The cause for its rise in popularity is the introduction of in-play betting in more recent times - just 20% of wagers placed on tennis are matched before the match begins, with 80% of all wagers occurring once the match has started. This is largely due to tennis’ scoring system, with frequent score changes resulting in often moving odds, which, for traders, offers plenty of fantastic opportunities.

Tennis is played between two opposing players on a rectangular field, which is separated down the middle by a net. Players must hit the ball over the net into their opponent’s half of the court, ensuring that it stays within bounds.

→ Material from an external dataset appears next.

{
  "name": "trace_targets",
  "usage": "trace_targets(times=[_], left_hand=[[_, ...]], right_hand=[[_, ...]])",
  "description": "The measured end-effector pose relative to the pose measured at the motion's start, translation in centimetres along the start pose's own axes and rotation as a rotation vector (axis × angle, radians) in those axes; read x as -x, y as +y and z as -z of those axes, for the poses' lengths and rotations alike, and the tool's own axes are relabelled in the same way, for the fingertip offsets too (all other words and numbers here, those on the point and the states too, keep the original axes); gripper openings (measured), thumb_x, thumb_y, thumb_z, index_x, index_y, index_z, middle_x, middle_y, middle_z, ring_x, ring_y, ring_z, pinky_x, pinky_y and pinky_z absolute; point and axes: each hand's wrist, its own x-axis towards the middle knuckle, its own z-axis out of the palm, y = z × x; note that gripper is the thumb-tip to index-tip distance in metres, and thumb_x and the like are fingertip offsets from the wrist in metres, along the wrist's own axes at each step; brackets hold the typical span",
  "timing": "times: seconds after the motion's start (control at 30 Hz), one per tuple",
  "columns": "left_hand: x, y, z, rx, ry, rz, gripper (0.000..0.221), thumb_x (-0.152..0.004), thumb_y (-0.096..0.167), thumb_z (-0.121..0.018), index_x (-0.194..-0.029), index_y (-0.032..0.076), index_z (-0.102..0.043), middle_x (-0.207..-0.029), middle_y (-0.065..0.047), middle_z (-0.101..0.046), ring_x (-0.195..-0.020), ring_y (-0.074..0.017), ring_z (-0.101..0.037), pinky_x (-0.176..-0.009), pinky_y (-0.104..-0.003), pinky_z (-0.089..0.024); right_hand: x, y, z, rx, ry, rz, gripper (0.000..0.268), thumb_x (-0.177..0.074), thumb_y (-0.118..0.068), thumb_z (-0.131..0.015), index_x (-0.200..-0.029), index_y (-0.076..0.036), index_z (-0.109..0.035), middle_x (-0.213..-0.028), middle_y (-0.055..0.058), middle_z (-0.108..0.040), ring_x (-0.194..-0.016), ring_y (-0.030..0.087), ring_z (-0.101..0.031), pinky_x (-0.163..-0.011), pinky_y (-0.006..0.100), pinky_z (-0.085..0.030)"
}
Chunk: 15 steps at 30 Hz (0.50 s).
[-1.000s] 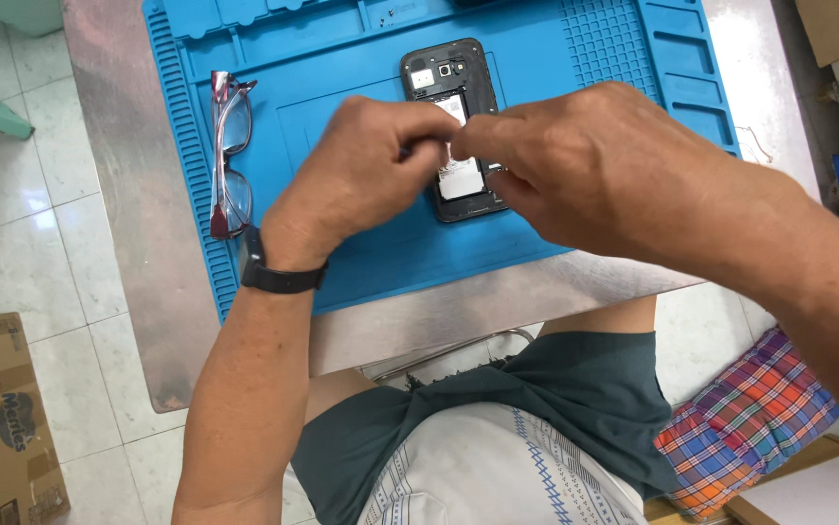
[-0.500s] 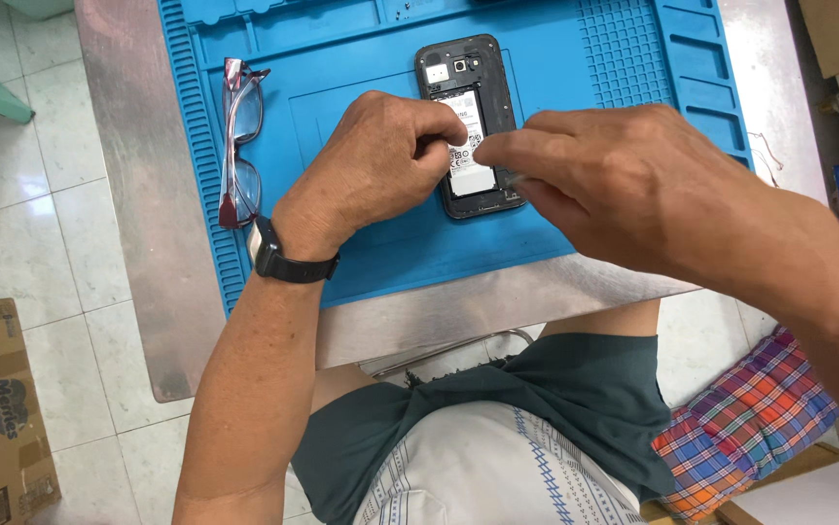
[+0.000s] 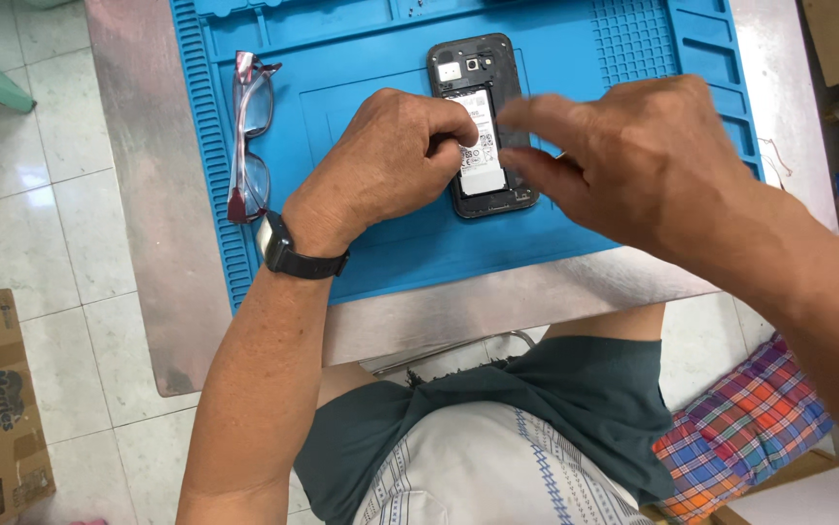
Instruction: The person uses a screwdriver to remove screws from the back of a disassembled smartphone placed on a blue work mat. They carefully unscrew multiple fasteners around the device's perimeter and place them into a compartment on the mat.
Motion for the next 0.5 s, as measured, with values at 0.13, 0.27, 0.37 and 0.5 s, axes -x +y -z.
trace_targets(times=[0.13,0.27,0.37,0.5], left_hand=[[0.2,-0.2,-0.1,0.027,0.044,-0.084,0.021,-0.083,-0.001,-0.052,-0.083,0.010,-0.070,-0.068,-0.002,-0.067,-0.061,-0.0208,-0.059,-0.058,-0.038,-0.045],[0.0,0.1,0.0,0.011,0.008,-0.017,0.023,-0.084,0.002,-0.052,-0.085,0.010,-0.074,-0.072,-0.003,-0.072,-0.063,-0.0222,-0.063,-0.060,-0.040,-0.047],[0.0,0.1,0.1,0.007,-0.009,0.007,0.024,-0.083,0.003,-0.051,-0.085,0.010,-0.074,-0.073,-0.003,-0.073,-0.063,-0.0225,-0.063,-0.060,-0.040,-0.047],[0.0,0.1,0.0,0.001,-0.007,-0.004,0.023,-0.082,0.003,-0.049,-0.083,0.010,-0.072,-0.072,-0.003,-0.072,-0.064,-0.0239,-0.061,-0.062,-0.042,-0.046]], right_hand=[[-1.5,-0.6,2.9,-0.325,-0.155,0.003,0.057,-0.101,-0.013,-0.073,-0.155,-0.013,-0.054,-0.101,0.006,-0.072,-0.068,0.031,-0.066,-0.047,0.046,-0.044],[-0.8,-0.2,1.8,-0.128,-0.141,-0.039,0.049,-0.106,-0.034,-0.077,-0.152,-0.024,-0.064,-0.071,0.000,-0.070,-0.059,0.029,-0.067,-0.047,0.043,-0.044],[-1.4,-0.1,3.0,-0.281,-0.164,-0.064,0.063,-0.101,-0.028,-0.080,-0.158,-0.019,-0.056,-0.100,0.001,-0.078,-0.073,0.027,-0.074,-0.047,0.044,-0.047],[-0.1,0.9,1.8,-0.402,-0.125,-0.070,0.056,-0.102,-0.015,-0.082,-0.154,-0.015,-0.064,-0.094,-0.001,-0.079,-0.060,0.025,-0.067,-0.056,0.045,-0.050]])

One player is assigned the ‘server’ status, which means that they start each rally by serving the ball to their opponent, which is otherwise known as the ‘receiver’. If a player fails to hit the ball back into their opponent’s half or hits the ball out of play, the opponent receives a point (1 is equal to 15, 2 is equal to 30, 3 is equal to 40 and 4 hands you the game). A player must win six games in order to claim the set, although they must lead by two games first. Most matches will use either a best of three sets or best of five sets system, in order to determine the winner of the match.

If you’re just starting out trading on tennis matches, this simple strategy could be a good place to start. Begin by finding and making a note of any matches that will be starting soon between seeded (highly ranked) players and unseeded players. Wait for the first set to be played and check to see if any unseeded players have secured the set.

This will see the prices change in the unseeded player’s favour. However, as the seeded player will most often than not produce a comeback, you should back the seeded player at this point, wait for them to recover and then lay the same bet once a profit is guaranteed.


You may be new to the world of betting exchange trading, or you might be a veteran when it comes to wagering on football matches. However, no matter what your experience level, you should approach a new sport or market as if you are just starting out.

Knowing the ins and outs of sports trading is a must, but when taking up a new sport you will also need to know the ins and outs of the game, such as what events within a match are likely to cause prices to change, teams to watch and factors to consider before placing a bet. The best way to learn is to practice, so start with a small bankroll that you can afford to lose and use this to test the waters. With time you will learn the market, while also picking up strategies that work well for you.

Of course, the key to trading successfully is to use your head and bet smart. Don’t just rely on your favourite Twitter tipster to give you a good heads up. You should also be conducting your own research, searching through previous information and statistics to find fixtures that provide you with opportunities to make some profit.

With time, you will find that many of the strategies that you have already used when trading on football matches can be applied to numerous other sports. Different sports may produce different results. Likewise, the same sport may produce different results for different people. Not everything is for everybody, but just remember that trading on football isn’t the only way - there are plenty of alternatives to try out and lots of great opportunities to be had.